Nishida E, Tobe K, Kadowaki T, Kasuga M, Sato C, Sakai H
Department of Biophysics and Biochemistry, Faculty of Science, University of Tokyo, Japan.
Cell Struct Funct. 1988 Oct;13(5):417-23. doi: 10.1247/csf.13.417.
Insulin-like growth factor-I (IGF-I) stimulated the phosphorylation of cytoskeletal 350-kDa and 300-kDa proteins which were immunoprecipitated with antibodies against brain high molecular weight microtubule-associated proteins in quiescent rat 3Y1 cells. The data on the effective concentrations of IGF-I and 125I-labeled IGF-I binding indicated that type I IGF receptors mediate this IGF-I effect. Platelet-derived growth factor (PDGF) as well as phorbol ester (TPA) also stimulated the phosphorylation of these proteins.
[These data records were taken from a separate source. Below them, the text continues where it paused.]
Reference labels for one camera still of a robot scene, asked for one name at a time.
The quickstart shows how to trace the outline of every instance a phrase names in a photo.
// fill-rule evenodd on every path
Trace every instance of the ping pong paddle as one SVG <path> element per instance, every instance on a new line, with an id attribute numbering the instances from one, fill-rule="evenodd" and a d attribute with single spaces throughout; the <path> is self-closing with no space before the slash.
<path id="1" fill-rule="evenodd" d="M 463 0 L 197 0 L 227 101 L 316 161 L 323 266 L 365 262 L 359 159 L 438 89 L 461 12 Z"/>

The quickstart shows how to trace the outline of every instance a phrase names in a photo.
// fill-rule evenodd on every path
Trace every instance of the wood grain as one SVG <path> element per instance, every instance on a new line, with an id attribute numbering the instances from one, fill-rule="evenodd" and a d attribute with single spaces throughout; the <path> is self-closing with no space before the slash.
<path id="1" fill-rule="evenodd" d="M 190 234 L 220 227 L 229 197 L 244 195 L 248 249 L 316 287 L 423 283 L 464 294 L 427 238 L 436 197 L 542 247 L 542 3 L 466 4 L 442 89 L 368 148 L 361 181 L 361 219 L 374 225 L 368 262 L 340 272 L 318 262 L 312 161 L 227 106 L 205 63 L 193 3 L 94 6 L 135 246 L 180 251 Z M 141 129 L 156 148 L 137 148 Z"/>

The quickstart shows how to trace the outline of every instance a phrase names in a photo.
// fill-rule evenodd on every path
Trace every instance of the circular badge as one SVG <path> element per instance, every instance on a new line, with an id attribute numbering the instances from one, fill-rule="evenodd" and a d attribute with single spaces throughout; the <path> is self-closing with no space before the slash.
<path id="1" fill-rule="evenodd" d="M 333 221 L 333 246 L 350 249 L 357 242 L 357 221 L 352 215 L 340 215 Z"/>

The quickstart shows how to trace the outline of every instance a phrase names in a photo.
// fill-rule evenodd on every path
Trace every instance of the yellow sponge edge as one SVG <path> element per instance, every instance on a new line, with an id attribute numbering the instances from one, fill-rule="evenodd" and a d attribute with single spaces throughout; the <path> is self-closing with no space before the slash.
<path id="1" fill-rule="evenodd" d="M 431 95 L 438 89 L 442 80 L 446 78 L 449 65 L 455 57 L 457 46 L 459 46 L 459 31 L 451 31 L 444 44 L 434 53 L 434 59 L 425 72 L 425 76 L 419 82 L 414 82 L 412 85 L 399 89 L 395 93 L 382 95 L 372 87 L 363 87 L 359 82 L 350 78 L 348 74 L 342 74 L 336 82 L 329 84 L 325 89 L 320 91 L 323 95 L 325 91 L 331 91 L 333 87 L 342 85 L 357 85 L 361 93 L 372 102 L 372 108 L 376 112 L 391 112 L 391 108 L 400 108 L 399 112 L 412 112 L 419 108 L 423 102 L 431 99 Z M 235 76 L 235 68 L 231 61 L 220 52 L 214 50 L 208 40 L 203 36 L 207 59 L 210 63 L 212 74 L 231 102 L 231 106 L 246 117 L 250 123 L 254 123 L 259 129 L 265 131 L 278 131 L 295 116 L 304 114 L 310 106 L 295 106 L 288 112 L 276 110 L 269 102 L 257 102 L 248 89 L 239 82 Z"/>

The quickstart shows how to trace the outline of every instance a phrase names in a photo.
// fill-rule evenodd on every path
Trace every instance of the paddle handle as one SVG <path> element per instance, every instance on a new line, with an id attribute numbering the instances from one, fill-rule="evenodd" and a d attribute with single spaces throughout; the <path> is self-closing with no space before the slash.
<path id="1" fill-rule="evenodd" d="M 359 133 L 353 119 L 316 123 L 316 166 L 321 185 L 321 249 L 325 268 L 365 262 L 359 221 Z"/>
These proteins, whether immunoprecipitated from cells stimulated by insulin, IGF-I, TPA, PDGF, or epidermal growth factor, produced very similar phosphopeptide mapping patterns irrespective of the stimulant. The results suggest the possibility that these growth factors and phorbol esters may activate a common protein kinase which is responsible for the phosphorylation of the 350-kDa and 300-kDa proteins in cells.
胰岛素样生长因子-I(IGF-I)刺激了350-kDa和300-kDa细胞骨架蛋白的磷酸化,这些蛋白是用针对静止大鼠3Y1细胞中脑高分子量微管相关蛋白的抗体进行免疫沉淀得到的。关于IGF-I有效浓度和125I标记的IGF-I结合的数据表明,I型IGF受体介导了这种IGF-I效应。血小板衍生生长因子(PDGF)以及佛波酯(TPA)也刺激了这些蛋白的磷酸化。这些蛋白,无论从受胰岛素、IGF-I、TPA、PDGF或表皮生长因子刺激的细胞中免疫沉淀得到,无论刺激物是什么,都产生非常相似的磷酸肽图谱。结果表明,这些生长因子和佛波酯可能激活一种共同的蛋白激酶,该激酶负责细胞中350-kDa和300-kDa蛋白的磷酸化。